Top of Collected data

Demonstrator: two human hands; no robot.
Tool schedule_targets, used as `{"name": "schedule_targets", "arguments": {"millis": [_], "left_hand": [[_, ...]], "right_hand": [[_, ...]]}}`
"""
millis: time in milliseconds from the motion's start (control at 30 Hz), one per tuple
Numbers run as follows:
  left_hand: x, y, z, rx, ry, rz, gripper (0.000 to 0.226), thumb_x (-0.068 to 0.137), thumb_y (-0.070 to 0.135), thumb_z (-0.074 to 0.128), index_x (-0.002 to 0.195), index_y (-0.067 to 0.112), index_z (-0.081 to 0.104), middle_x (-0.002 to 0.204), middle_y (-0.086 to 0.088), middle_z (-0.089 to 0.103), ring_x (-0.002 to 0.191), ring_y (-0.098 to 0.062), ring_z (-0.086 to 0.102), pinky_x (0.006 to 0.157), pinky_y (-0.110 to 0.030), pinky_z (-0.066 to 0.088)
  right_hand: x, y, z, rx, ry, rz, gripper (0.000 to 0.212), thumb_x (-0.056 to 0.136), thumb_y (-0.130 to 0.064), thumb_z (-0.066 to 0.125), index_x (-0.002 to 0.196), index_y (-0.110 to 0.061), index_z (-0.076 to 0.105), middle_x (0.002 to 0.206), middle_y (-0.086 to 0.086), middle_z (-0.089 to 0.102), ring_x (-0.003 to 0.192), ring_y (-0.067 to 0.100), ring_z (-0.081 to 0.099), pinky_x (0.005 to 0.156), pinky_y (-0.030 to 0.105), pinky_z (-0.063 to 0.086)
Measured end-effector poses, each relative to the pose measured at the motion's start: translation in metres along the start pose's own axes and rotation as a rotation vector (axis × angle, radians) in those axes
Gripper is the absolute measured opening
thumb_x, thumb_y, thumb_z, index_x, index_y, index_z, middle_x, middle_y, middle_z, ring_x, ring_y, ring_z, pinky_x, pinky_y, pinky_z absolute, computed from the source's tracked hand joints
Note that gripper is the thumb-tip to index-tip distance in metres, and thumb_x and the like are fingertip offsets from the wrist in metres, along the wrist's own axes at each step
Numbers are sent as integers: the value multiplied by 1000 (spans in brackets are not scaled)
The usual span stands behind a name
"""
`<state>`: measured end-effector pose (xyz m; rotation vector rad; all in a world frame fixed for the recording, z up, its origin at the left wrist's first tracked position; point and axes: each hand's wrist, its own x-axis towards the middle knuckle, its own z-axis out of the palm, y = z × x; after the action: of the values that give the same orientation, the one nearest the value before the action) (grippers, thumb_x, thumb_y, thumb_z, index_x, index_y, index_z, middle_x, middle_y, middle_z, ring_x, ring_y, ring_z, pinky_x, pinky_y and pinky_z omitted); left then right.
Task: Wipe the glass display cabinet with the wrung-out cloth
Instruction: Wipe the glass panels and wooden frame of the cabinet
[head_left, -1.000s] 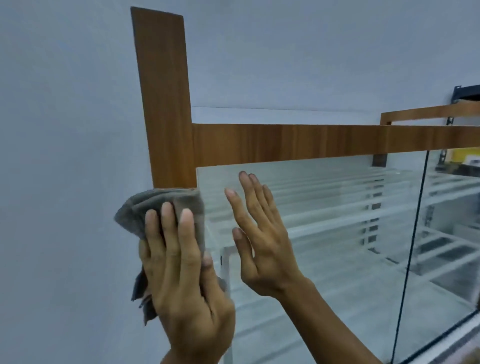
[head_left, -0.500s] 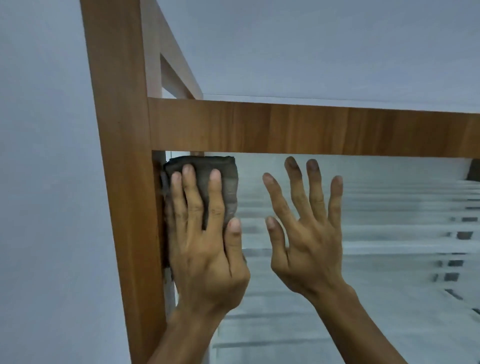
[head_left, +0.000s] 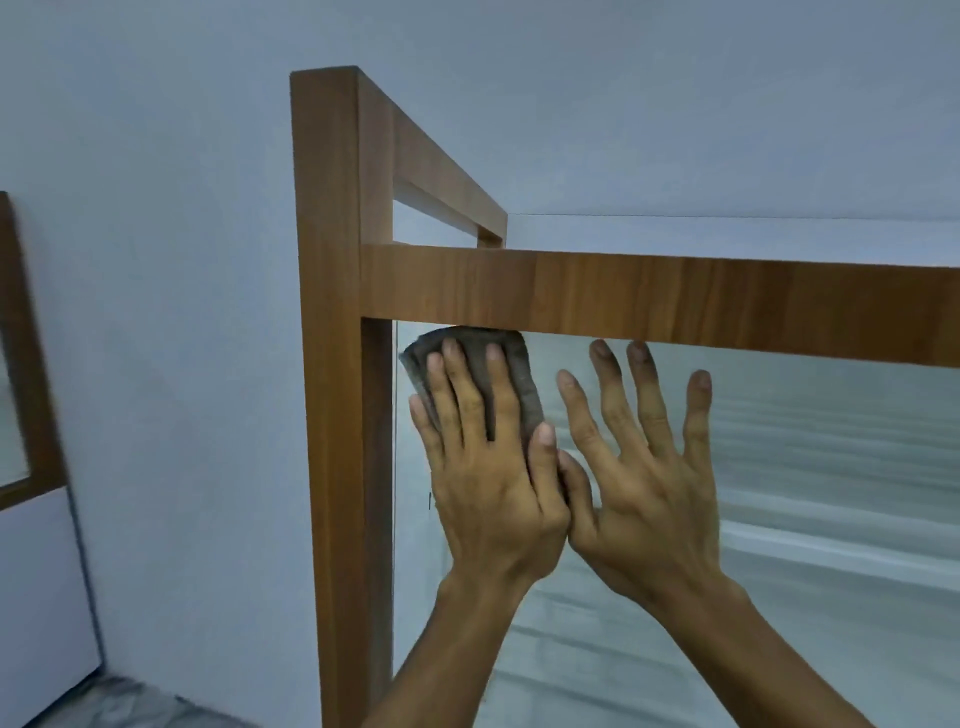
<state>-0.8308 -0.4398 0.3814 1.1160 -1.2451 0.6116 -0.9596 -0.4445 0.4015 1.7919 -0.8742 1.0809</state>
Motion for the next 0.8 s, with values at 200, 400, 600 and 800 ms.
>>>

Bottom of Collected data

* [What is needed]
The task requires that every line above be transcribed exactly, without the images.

* [Response]
Demonstrator: two human hands; no robot.
Tool schedule_targets, used as `{"name": "schedule_targets", "arguments": {"millis": [_], "left_hand": [[_, ...]], "right_hand": [[_, ...]]}}`
"""
millis: time in milliseconds from the motion's start (control at 30 Hz), one per tuple
Numbers run as follows:
  left_hand: x, y, z, rx, ry, rz, gripper (0.000 to 0.226), thumb_x (-0.068 to 0.137), thumb_y (-0.070 to 0.135), thumb_z (-0.074 to 0.128), index_x (-0.002 to 0.195), index_y (-0.067 to 0.112), index_z (-0.081 to 0.104), middle_x (-0.002 to 0.204), middle_y (-0.086 to 0.088), middle_z (-0.089 to 0.103), ring_x (-0.002 to 0.191), ring_y (-0.098 to 0.062), ring_z (-0.086 to 0.102), pinky_x (0.006 to 0.157), pinky_y (-0.110 to 0.030), pinky_z (-0.066 to 0.088)
  right_hand: x, y, z, rx, ry, rz, gripper (0.000 to 0.212), thumb_x (-0.056 to 0.136), thumb_y (-0.130 to 0.064), thumb_z (-0.066 to 0.125), index_x (-0.002 to 0.196), index_y (-0.110 to 0.061), index_z (-0.076 to 0.105), middle_x (0.002 to 0.206), middle_y (-0.086 to 0.086), middle_z (-0.089 to 0.102), ring_x (-0.003 to 0.192), ring_y (-0.067 to 0.100), ring_z (-0.081 to 0.099), pinky_x (0.005 to 0.156), pinky_y (-0.030 to 0.105), pinky_z (-0.063 to 0.086)
Measured end-effector poses, each relative to the pose measured at the motion's start: translation in metres along the start pose's own axes and rotation as a rotation vector (axis × angle, radians) in those axes
Gripper is the absolute measured opening
thumb_x, thumb_y, thumb_z, index_x, index_y, index_z, middle_x, middle_y, middle_z, ring_x, ring_y, ring_z, pinky_x, pinky_y, pinky_z absolute, computed from the source's tracked hand joints
Note that gripper is the thumb-tip to index-tip distance in metres, and thumb_x and the like are fingertip offsets from the wrist in metres, along the wrist's own axes at each step
Numbers are sent as integers: the value multiplied by 1000 (spans in brackets are not scaled)
The usual span stands behind a name
"""
`<state>`: measured end-effector pose (xyz m; rotation vector rad; all in a world frame fixed for the recording, z up, its origin at the left wrist's first tracked position; point and axes: each hand's wrist, its own x-axis towards the middle knuckle, its own z-axis out of the palm, y = z × x; after the action: of the values that give the same orientation, the one nearest the value before the action) (grippers, thumb_x, thumb_y, thumb_z, index_x, index_y, index_z, middle_x, middle_y, middle_z, ring_x, ring_y, ring_z, pinky_x, pinky_y and pinky_z omitted); left then right.
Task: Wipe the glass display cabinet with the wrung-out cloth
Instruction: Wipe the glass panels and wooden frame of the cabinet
[head_left, -1.000s] 
[head_left, -0.500s] 
[head_left, +0.000s] 
<state>-0.8308 -0.4398 0.3814 1.1160 -1.2451 0.6116 -0.9596 -0.4445 0.4015 1.7919 -0.8742 1.0809</state>
Motion for the next 0.8 s, with values at 200, 400, 600 and 800 ms.
>>>

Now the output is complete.